Flight Price Prediction using ML Techniques Written From Scratch
Date:
This project explores the relationship between airline ticket prices and various factors such as airline, destination, flight times, booking period, and flight class. We developed custom-built machine learning models using fundamental Python libraries (numpy, pandas) to predict ticket prices based on these features.
Dataset Description
The dataset contains the price of plane tickets from six Indian airline companies for flights between six major cities in India. The features include:
- Airline: Categorical values for airline names.
- Flight: Categorical flight codes (removed during preprocessing).
- Source City: Categorical values for the departure cities.
- Departure Time: Categorical time labels for departure time.

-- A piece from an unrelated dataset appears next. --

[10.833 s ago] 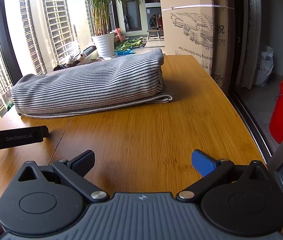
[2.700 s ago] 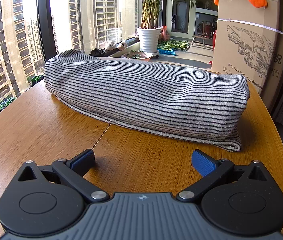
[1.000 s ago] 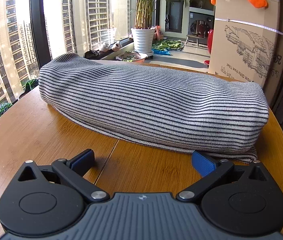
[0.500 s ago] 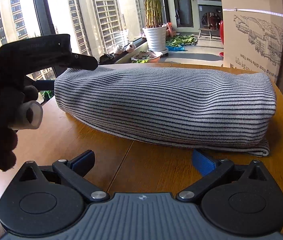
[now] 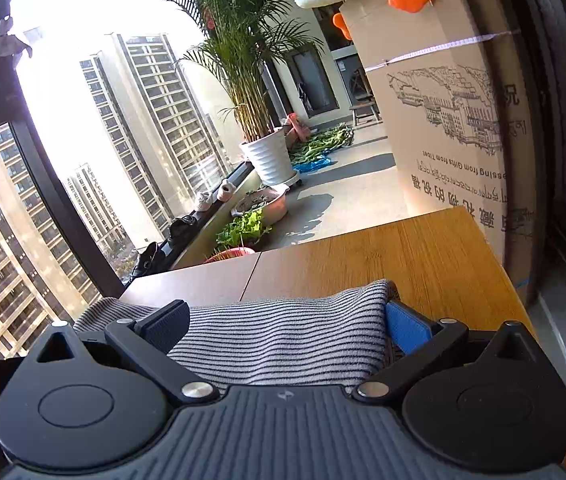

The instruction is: Fold clothes

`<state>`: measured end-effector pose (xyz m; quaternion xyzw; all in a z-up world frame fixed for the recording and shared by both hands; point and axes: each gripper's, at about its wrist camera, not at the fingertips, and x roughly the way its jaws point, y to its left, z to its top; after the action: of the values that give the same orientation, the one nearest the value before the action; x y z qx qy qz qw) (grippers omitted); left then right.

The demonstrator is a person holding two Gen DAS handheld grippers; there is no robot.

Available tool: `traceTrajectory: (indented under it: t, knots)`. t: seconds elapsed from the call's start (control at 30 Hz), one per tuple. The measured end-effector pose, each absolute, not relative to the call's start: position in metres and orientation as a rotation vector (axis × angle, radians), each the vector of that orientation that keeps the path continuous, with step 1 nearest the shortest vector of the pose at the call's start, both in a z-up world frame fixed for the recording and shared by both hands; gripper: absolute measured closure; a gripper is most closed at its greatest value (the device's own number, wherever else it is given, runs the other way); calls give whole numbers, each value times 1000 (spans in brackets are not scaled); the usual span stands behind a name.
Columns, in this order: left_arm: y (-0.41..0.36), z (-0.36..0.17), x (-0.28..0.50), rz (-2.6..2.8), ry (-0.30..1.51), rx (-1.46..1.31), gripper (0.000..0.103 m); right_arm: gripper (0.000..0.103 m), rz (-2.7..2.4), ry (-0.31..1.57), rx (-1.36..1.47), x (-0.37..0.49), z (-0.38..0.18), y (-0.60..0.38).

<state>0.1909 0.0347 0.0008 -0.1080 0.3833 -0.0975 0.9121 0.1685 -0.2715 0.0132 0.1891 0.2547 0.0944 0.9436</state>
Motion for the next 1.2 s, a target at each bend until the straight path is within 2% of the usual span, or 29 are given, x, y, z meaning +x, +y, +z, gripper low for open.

- Stops: Categorical values for the number of stops.
- Arrival Time: Categorical time labels for arrival time.
- Destination City: Categorical values for the destination cities.
- Class: Categorical values indicating if the flight is “economy” or “business” class.
- Duration: Continuous feature representing flight duration.
- Days Left: Continuous feature representing how many days before the flight the ticket was bought.
- Price: Continuous variable and target for prediction.
Data Analysis
- Correlation Matrix: Analyzed relationships between features using a heatmap.
- Box Plots: Examined relationships between flight prices and airlines, number of days before buying the ticket, and ticket classes.
- Violin Plots: Compared ticket prices for different flight classes.
- Line Plots: Visualized how ticket prices change as the departure date approaches.
Applied Methods
Linear Regression
Implemented linear regression using numpy to fit the model. The following methods were used:
- Ordinary Least Squares (OLS): Basic linear regression method.
- Ridge Regression: Added L2 regularization to reduce overfitting.
- Lasso Regression: Added L1 regularization to produce a sparse model.
Performance metrics:
- RMSE: Root Mean Squared Error
- R²: Coefficient of Determination
K-Nearest Neighbors (KNN)
Used KNN to assign predictions to new data points based on the average response values of the k-nearest training data points.
Decision Trees
Constructed decision trees to segment the predictor space into finite regions, each associated with a prediction value. Applied bagging to improve performance by averaging over multiple trees.
Neural Networks
Built and trained neural networks to capture nonlinear relationships in the data. Implemented stochastic gradient descent for training.
Results
- Linear Regression:
- OLS: RMSE = 21973.28, R² = 0.061
- Ridge Regression: RMSE = 21961.37, R² = 0.0609
- Lasso Regression: RMSE = 21965.48, R² = 0.0605
- KNN: RMSE = 3780.50
- Decision Trees:
- Simple Decision Tree: RMSE = 4494.55
- Bagging Decision Tree: RMSE = 4341.66
- Random Forest: RMSE = 22661.89
- Neural Networks:
- Single Perceptron: RMSE = 13893.22
- Neural Network without Hidden Layer: RMSE = 4422.97
- Neural Network with 1 Hidden Layer: RMSE = 4636.13
Challenges Faced
- Underfitting: Due to a large number of data points and a relatively small number of predictors.
- Training Time: Extensive training times for more complex models.
Conclusion
Among the methods tested, the KNN and decision tree models performed the best. Linear regression methods were limited by their inability to capture nonlinear relationships in the data, while neural networks showed promise but required extensive training time to optimize.
Authors
- Kemal Enes Akyüz - 22003521
- Efe Tarhan - 22002840
References
- Bathwal, Shubham. “Flight Price Prediction.” Kaggle. Accessed November 17, 2023. [Online]. Available: Kaggle.
- E. Dougherty, “Deciphering the Digits in Your Flight Number,” Blue Sky PIT News Site, 09 Mar, 2020. Accessed: 18 Nov 2023. [Online]. Available: Blue Sky PIT
- Newcastle University, “Coefficient of Determination (R squared),” 2023. Accessed: 19 Nov 2023. [Online]. Available: Newcastle University
- D. Witten and G. James, An introduction to statistical learning with applications in R. Springer publication, 2013.